Why that FarmVille rabbit looks like Natalie Portman
On the occasion of the game's new mobile launch, we talked to the FarmVille animators about Saturday morning cartoons, heirloom chickens and Hollywood muses.
Thu, Apr 17, 2014 at 10:32 AM
Did you know there have been almost 5,000 unique animals that have graced the fields of the Facebook phenomenon known as FarmVille? In fact, there have been more than 300 different types of sheep alone.
These are the things you learn when you have a chat with the animators at Zynga, the game company responsible for bringing us FarmVille, as well as Words With Friends and other equally addictive games. In honor of the company’s launch of FarmVille 2: Country Escape – the mobile app with which you'll be able to plow, plant and harvest on the go – we got the dirt.

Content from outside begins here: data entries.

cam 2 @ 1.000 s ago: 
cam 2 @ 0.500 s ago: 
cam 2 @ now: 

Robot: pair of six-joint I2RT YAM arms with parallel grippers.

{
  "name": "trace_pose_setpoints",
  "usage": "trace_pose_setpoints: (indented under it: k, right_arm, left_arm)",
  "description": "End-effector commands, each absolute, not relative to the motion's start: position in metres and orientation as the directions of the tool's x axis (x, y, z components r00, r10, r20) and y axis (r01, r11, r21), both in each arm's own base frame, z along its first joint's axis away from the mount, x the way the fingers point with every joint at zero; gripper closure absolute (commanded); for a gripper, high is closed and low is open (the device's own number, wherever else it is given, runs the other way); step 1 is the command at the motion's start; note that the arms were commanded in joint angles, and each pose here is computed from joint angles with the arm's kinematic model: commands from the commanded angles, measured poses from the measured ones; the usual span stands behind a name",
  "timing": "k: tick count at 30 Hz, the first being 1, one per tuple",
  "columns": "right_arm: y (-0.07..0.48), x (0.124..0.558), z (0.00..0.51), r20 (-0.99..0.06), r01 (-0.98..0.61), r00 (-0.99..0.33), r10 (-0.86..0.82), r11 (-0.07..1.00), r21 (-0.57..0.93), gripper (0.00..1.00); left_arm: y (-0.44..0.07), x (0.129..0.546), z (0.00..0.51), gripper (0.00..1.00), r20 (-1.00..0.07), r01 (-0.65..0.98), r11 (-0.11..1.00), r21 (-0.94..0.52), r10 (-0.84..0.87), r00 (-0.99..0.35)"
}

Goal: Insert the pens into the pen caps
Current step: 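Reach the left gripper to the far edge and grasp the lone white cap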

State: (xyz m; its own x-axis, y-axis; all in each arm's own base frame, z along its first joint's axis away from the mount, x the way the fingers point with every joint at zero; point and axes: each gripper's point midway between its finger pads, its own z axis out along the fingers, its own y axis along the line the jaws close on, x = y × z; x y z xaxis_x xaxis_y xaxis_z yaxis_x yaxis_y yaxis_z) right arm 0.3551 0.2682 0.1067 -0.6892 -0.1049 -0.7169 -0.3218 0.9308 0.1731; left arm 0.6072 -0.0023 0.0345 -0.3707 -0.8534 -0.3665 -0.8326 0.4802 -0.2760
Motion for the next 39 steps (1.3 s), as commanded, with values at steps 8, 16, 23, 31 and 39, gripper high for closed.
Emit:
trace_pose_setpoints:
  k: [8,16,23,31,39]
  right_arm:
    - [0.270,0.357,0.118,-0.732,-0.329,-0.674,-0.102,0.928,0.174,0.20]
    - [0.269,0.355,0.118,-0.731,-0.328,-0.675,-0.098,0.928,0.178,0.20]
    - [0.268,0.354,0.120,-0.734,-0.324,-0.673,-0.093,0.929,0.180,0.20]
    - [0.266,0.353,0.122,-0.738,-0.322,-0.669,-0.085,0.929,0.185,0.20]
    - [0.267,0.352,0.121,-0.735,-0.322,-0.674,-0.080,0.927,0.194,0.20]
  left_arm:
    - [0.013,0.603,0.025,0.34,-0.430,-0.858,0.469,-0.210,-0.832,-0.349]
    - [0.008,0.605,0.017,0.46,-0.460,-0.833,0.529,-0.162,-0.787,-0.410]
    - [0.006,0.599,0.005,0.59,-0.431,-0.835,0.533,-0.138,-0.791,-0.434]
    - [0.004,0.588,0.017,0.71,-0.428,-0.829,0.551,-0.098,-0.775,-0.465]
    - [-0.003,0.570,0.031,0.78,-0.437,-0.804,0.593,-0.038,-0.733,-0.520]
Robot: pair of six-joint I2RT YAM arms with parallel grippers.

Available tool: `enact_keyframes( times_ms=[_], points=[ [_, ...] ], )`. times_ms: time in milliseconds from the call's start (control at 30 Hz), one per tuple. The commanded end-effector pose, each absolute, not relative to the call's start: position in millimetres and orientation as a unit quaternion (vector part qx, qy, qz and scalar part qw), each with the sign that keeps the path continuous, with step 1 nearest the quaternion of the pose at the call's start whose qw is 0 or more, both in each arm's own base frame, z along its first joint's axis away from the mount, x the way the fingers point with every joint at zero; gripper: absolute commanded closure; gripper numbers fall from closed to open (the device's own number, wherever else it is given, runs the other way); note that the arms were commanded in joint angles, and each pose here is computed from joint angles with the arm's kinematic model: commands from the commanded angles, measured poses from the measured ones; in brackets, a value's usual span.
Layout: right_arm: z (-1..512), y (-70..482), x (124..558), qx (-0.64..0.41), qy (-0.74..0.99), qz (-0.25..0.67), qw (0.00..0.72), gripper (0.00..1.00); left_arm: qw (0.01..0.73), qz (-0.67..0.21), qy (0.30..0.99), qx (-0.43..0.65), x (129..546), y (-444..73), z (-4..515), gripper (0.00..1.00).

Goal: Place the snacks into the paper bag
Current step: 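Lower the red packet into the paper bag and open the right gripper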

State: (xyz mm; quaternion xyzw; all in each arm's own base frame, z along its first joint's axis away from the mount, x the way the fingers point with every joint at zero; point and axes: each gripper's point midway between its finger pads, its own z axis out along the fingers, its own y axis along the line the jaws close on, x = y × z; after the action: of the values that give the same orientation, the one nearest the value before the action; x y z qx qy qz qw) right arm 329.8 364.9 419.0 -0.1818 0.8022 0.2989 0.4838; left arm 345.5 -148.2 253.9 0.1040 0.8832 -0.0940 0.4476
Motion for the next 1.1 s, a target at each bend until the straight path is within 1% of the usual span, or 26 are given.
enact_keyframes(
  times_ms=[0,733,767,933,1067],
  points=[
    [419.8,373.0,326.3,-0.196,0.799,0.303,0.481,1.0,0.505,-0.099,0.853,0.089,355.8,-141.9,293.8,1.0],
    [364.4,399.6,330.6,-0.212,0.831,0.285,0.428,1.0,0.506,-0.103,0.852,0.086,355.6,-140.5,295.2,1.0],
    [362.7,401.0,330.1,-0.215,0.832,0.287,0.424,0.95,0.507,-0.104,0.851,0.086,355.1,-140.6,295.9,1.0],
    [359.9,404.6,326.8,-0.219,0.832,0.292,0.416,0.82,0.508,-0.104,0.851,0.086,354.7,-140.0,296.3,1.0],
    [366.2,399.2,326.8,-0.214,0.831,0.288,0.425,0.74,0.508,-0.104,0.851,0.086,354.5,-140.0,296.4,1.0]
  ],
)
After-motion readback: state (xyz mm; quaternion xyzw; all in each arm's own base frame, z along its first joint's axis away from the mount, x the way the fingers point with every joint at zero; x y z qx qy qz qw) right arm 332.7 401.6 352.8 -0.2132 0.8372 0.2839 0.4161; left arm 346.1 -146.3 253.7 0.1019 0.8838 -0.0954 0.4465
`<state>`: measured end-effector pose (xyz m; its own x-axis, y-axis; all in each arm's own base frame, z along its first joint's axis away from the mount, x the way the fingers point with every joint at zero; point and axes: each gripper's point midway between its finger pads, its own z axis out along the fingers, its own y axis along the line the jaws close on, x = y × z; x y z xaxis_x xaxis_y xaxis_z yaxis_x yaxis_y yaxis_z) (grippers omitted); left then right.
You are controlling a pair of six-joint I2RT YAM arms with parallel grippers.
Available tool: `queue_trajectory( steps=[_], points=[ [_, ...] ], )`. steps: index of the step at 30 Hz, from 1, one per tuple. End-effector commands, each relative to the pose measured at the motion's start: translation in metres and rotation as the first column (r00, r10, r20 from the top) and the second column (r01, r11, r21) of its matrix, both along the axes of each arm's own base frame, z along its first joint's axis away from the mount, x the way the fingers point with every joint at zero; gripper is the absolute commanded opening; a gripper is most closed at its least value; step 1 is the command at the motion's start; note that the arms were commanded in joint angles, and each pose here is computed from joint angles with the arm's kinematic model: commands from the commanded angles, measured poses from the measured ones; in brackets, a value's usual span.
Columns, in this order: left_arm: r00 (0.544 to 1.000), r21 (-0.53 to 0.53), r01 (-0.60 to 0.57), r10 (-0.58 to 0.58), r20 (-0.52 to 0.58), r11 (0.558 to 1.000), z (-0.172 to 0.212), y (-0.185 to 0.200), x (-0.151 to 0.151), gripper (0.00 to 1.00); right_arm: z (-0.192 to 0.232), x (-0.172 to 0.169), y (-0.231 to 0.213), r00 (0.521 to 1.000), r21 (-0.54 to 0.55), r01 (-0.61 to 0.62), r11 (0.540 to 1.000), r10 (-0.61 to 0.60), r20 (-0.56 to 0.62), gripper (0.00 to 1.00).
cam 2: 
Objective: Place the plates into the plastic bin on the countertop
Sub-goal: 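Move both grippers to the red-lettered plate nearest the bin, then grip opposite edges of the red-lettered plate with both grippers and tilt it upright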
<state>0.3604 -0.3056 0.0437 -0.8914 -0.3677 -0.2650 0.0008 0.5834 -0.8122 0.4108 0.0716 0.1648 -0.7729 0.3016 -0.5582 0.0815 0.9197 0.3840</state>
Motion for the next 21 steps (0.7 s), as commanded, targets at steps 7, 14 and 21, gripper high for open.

When the original FarmVille launched in 2009, the animators were somewhat limited by technology, but by the launch of FarmVille 2 three years later, the team was able to render a 3-D world with dynamic animation. Inspired by both realistic animals and jaggy Saturday morning cartoons, the animators arrived at a "stylized realism" where the animals are created in a more realistic representation, and then stylized, explained Ryan Hood-Guaraldi, lead animator for Zynga/FarmVille.
Every component of the animals, and the game in general, is meticulously designed, all the way down to the rhythm in which the animals breathe and the trees sway, said Hood-Guaraldi. The trees move to and fro at a rate of 60 beats per minutes, the animals’ breaths occur at about the same rate. Designers even use a metronome when animating to ensure the cadence, which happens to mimic the human heartbeat. All this contributes to the soothing feeling of the game — sure, it’s a computer game that you're probably playing in your office, but the makers' aim is to provide a moment of escape. And with 93 percent of players saying they play FarmVille to take a break, the designers must be doing something right.
Hood-Guaraldi said his mantra is to make the game, “the best 15 minutes of your day ... a place to come to relax, to take care of your farm and enjoy your animals.”
And speaking of those animals; where do they come from? The creative team behind FarmVille includes a resident heirloom chicken expert. The group visits zoos and farms to research real animals when they can, but they also find inspiration in familiar faces. Not only do they model some animals and avatars on each other, but the animators look to Hollywood for inspiration. The cute, coy bunny? She takes her cues from Natalie Portman. The comical chicken shares many a move with Don Knotts, and the sultry doe with big eyes? It’s no coincidence if Susan Sarandon comes to mind. Creating a “personality model” for each animal serves several purposes: it makes the animals subtly familiar for the player, but it also allows several animators to work on the same animal and create a consistent persona.
In a similar vein, the approximately 180 crops and nearly 70 types of trees are also modeled on real plants, and even some of the systems are based on real models. When the team went to visit a dairy farm in California's Marin County, they learned that the farm’s energy is supplied by methane gas produced by the animals. And thus, a generator to harness power from animal-produced methane was delivered to the world of FarmVille. So now when one of the farm animals goes to pasture (it’s a vegan farm, no animals go to slaughter here, yay!) he or she can laze away their days ... while also producing gas to power the ongoing agricultural ecosystem.
All in all, the new app will have many of the same features as the Facebook version, but the whole thing has been designed with a mobile device in mind.
“The animation team on FarmVille 2: Country Escape made a number of design choices to optimize the animals in the mobile game," said Barry Drew, senior art director for the mobile animation. "One key difference is that the people and animals you see in the game have more exaggerated animations in the mobile version. The pigs are bouncier on the mobile version than they are on the Web – not to the point where they are unrealistic or cartoony,” Drew added, “but just enough so that they feel charming and real on your phone or tablet.”
In addition, many of the more static elements have been brought to life.
“The mobile decorations are more interactive and each item reacts when you tap on it – for example, the scarecrows have birds around them, the flowers fly away, and the trees lose leaves and 'swish' when you tap them," said Drew. “This living ambient environment makes the whole game feel more lifelike and relaxing.”
So if you don’t happen to have a farm out back and you’re feeling the need to tend to some chickens or hang out with a rabbit that evokes Queen Amidala, you can now do so on the go. The game is available for download on the App Store for iPhone and iPad and Google Play and will be coming to Kindle tablets in the coming months.